Meet Google’s “talking shoe” that aims to translates movement data in witty messages to users and their friends. The concept apparel, showcased at the search giant’s swanky SXSW Interactive headquarters, is part of a new arts project, “Art, Copy, Code,” aimed breathing a social, life-like experience into everyday objects. “If standing still was a sport, you’d be world champion,” the trash-talking shoe projects on a monitor hanging over a rainbow-colored obstacle course, after it senses I’ve been standing still.
At a distance, users seem a tad pathetic trying to trigger positive feedback from the shoe. But, when I strapped it on, I felt oddly compelled to impressive my new automated coach. Combining coaching (even robotic coaching) made lifeless data unexpectedly motivational. Essentially, it’s Richards Simmons in shoe.
In case critics think this is another one of Google’s flights of profitless creative fancy, Arts Copy Code is deliberately about improving advertising. “It’s explicitly aimed at how translating how Silicon VAlley thinks about technology into how creative agencies thinks about advertising,” says project lead, Aman Govil.
Brands such as Nike, who outfit professional athletes with health-tracking shoes and bracelets, could broadcast their spring training performance in realtime. Rival athlete’s apparel would literally trash-talk one another automatically.
It’s still (very) early days for the arts project. The talking shoe (and shoe strap) concept was developed through a grant to electronics agency, Yes Yes No. Google plans to open up the project to more everyday objects in the near future. One hypothetical use-case, imagines Govil, is an alarm block that sends snarky messages to co-workers if users have to hit the snooze on their alarm clock more than 3 times.

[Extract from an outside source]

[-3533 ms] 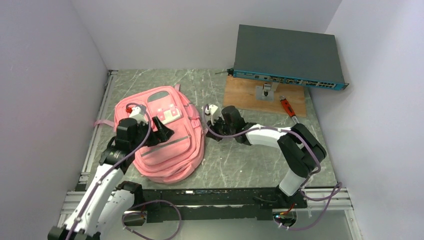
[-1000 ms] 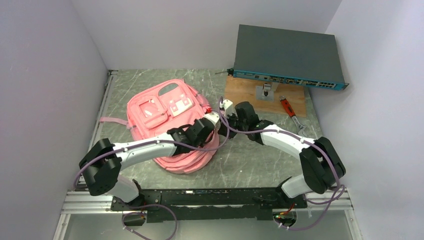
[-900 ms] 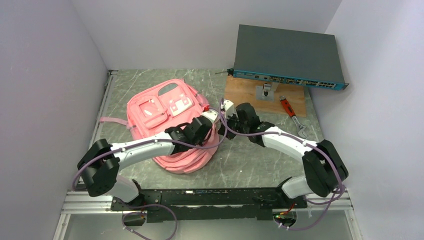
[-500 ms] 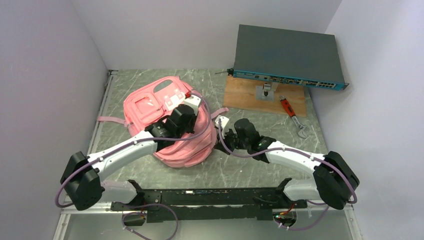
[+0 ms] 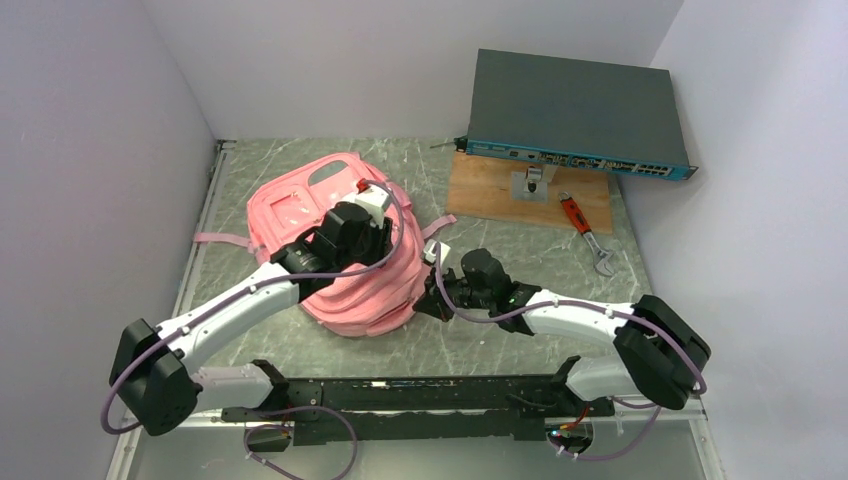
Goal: Pack the student bag
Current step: Zip the student bag at the center of the board.
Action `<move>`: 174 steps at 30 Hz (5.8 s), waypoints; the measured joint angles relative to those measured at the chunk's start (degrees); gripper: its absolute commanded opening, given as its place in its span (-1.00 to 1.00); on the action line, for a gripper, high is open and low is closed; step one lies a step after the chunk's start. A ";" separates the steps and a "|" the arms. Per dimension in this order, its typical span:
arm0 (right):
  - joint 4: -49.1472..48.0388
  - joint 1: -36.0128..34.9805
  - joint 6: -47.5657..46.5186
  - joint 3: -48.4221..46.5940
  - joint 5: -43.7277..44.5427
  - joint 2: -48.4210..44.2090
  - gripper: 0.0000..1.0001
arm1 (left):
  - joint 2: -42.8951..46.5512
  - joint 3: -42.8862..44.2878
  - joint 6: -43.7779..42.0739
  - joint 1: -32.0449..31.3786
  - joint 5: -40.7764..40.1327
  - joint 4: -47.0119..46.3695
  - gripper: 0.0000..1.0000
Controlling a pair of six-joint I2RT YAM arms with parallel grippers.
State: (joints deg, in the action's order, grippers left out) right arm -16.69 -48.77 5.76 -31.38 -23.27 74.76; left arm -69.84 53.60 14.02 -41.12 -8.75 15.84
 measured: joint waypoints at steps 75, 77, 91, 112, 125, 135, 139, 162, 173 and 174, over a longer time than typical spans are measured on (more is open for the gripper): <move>13.44 10.27 50.64 5.33 18.49 -15.89 0.14 | 12.26 -17.81 30.93 -18.14 6.05 -4.07 0.14; 12.74 10.27 52.76 5.33 17.99 -13.97 0.15 | 8.92 -16.74 32.48 -20.24 2.38 -3.10 0.13; 5.49 7.65 61.61 4.83 14.03 -4.48 0.16 | -5.73 -10.23 36.92 -23.61 -10.12 0.20 -0.12; 6.54 4.13 61.92 2.34 18.99 -4.22 0.26 | -15.76 -4.11 35.34 -22.60 -16.63 4.15 -0.78; 5.64 3.26 65.20 2.03 20.02 0.26 0.29 | -6.82 -8.52 29.18 -22.14 -12.70 1.03 -1.00; 7.85 1.79 65.53 -2.82 21.92 4.42 0.25 | -5.60 -8.63 25.31 -21.84 -9.88 1.40 -1.00; 7.87 1.16 66.82 -2.84 23.30 5.95 0.14 | -5.42 -8.63 23.17 -21.84 -9.38 2.40 -1.00; 10.05 6.25 71.71 2.43 23.96 -7.02 -1.00 | 3.56 -13.16 36.65 -22.77 -18.47 9.64 -1.00; 10.25 13.92 70.71 3.82 18.91 -9.66 -1.00 | 11.02 -18.78 40.30 -11.28 -25.59 20.55 -1.00; 10.32 14.43 70.55 3.87 18.67 -9.86 -1.00 | 11.65 -19.37 39.43 -8.87 -25.55 20.87 -1.00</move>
State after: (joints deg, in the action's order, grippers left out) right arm -6.37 -34.35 76.31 -27.51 -4.60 64.90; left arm -58.19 34.24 53.45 -50.00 -34.30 36.71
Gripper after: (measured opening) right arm 0.025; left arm 0.021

There’s been heightened attention to research that quantifies how much our friends affect our weight, success, and personal life. University of San Diego Political Scientist and Connected author, James Fowler, found that having an obese friend can significantly increase people’s chances also having their own set of marshmallowy love-handles. It’s no secret a spirited friend can get us up at 5am for a morning run as much as they can tempt us into finishing their plate of fries.
Health startups have attempted to “gamify” good behavior by encouraging users to share personal goals with friends. Nike+ Fuelband, for instance, shares users exercise habits with their friends on the personal social network, Path.

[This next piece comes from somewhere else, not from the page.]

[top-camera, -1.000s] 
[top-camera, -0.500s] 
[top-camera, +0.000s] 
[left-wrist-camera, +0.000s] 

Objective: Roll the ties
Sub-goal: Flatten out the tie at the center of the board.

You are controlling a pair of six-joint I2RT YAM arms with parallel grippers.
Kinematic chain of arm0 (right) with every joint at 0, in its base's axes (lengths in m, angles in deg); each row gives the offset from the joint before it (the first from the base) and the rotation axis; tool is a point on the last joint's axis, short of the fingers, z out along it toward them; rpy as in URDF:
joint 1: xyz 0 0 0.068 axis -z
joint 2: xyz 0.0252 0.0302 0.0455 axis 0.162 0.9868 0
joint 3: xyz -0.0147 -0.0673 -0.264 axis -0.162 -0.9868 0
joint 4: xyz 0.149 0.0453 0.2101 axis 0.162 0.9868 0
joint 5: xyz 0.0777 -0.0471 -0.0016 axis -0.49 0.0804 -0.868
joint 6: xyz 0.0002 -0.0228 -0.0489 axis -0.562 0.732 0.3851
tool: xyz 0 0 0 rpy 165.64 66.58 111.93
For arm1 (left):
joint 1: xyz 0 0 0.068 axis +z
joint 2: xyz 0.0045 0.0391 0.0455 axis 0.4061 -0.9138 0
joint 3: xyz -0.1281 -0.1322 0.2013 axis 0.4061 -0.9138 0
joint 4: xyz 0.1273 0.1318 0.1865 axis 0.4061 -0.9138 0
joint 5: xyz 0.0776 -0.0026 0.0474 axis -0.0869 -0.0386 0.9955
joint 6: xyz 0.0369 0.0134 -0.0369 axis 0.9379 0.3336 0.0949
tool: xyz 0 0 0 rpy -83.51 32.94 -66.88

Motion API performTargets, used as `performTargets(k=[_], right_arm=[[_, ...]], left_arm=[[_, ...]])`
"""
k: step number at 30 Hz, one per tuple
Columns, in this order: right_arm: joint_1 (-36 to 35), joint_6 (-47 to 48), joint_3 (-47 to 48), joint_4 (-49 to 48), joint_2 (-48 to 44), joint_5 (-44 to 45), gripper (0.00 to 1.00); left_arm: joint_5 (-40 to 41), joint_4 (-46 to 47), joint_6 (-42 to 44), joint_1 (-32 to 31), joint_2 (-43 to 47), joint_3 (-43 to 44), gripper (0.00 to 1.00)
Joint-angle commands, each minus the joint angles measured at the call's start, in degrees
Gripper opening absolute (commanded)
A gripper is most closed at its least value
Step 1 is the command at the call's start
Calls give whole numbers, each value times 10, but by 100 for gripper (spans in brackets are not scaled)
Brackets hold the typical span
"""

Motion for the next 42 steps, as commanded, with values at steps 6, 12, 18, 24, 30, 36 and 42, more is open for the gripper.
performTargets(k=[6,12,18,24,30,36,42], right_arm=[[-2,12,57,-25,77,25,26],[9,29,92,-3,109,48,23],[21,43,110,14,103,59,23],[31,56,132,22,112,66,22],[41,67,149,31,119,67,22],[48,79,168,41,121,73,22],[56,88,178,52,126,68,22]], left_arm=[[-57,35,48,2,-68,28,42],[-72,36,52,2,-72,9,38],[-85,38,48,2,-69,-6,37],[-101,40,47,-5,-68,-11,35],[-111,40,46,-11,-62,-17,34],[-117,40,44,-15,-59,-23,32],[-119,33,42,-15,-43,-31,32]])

This project attempts to remove the barrier presented by current products. The social aspect has always required one extra step of human effort. However fast a 1-word message of encouragement could take to type about a friend’s morning run, the minor inconvenience is enough to seriously limit engagement. This new automated personality seems to have a place, especially when we’re all too busy to be personal.
Currently the project is just a concept. There’s no need to jump over to the Google Play store and find the buy link. But Google Glass was just a concept at one point, too.